Sesuai atau tidak apa yang telah (sengaja) diucapkan pada saat melempar butir-butir batu dengan perbuatan sehari-hari tergantung dari niat kita sendiri, mau atau tidak, berkehendak atau tidak. Kita pasti sama-sama memiliki keyakinan bahwa Alloh SWT akan menolong serta mengangkat derajat orang yang berniat menanam kebajikan di muka bumi. Walhal, kita sangat sadar bahwa kesempatan hidup di dunia hanya diberikan-Nya satu kali saja. Ucapan Bismillaahi Alloohu Akbar, Rojman lisy-syayaathiin dan seterusnya diulang-ulang sejak melempar jumroh `aqobah tanggal 10 Dzul Hijjah setiba di Mina dari Muzdalifah, sampai tanggal 11 dan tanggal 12, bahkan bagi yang nafar tsani, pada tanggal 13 kembali melakukan jumroh yang tiga dengan ucapan-ucapan yang sama.
Dihubungkan dengan butir-butir normatif Pedoman Perilaku Hakim sebagaiman ditetapkan oleh Ketua Mahkamah Agung dalam Surat Keputusan Nomor: KMA/104A/SK/XII/2006 tanggal 22 Desember 2006 yang terkenal dengan PPH, dan kemudian diikuti dengan Petunjuk Pelaksanaan PPH yang diatur dalam Surat Keputusan Nomor: 215/KMA/SK/XII/2007 tanggal 19 desember 2007, kita menaruh harapan agar ikrar yang telah dan pernah atau akan diucapkan oleh kita dalam pelaksanaan haji akan turut memperbesar gaung pemikiran mewujudkan pemerintahan yang bersih dan berwibawa, termasuk mewujudkan pengadilan yang mandiri, bersih dan berwibawa.

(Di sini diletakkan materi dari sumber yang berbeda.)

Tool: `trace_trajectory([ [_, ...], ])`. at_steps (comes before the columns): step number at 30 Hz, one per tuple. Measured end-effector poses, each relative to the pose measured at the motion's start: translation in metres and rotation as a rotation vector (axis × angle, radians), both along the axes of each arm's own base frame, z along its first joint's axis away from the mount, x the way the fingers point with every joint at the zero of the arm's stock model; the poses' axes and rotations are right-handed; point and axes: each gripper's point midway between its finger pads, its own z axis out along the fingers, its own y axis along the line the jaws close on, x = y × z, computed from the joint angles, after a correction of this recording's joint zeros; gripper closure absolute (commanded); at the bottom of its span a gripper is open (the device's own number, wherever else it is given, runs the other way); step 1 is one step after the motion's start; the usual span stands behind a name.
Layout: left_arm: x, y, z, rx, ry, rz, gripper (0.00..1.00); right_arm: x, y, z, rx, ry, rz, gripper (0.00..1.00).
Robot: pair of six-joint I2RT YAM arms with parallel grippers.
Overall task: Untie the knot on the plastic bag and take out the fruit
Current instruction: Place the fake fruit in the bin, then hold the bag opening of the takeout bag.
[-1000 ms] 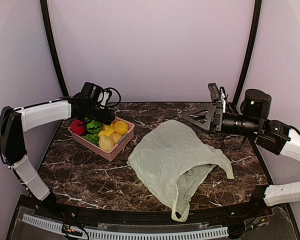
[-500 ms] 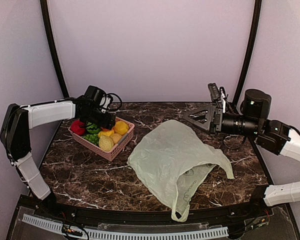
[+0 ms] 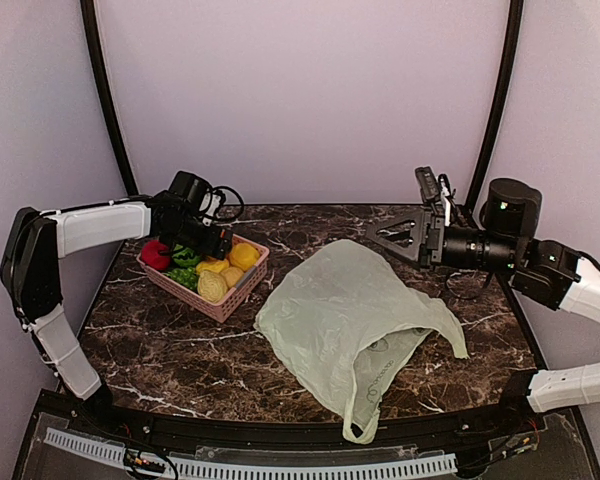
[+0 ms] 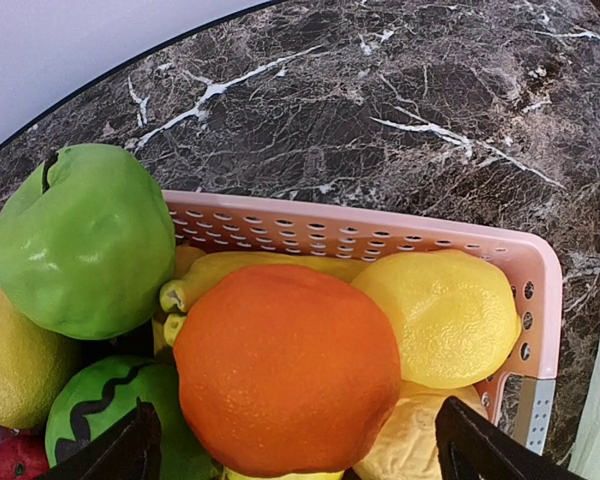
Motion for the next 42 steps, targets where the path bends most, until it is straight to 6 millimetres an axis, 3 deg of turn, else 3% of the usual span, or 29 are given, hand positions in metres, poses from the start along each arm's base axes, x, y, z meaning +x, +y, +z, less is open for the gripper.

Semoga kehidupan pribadi, keluarga, masyarakat dan bangsa Indonesia semakin indah seiring dengan semakin bertambahnya individu yang jiwanya terpaut erat dengan makna ikrar jumroh, membulatkan tekad menjauhi kejahatan dan membulatkan tekad mempertinggi ketaatan. Denyut nadi harapan masih terasa dan jalan selalu ada. Kiranya Tuhan menyertai kita semua.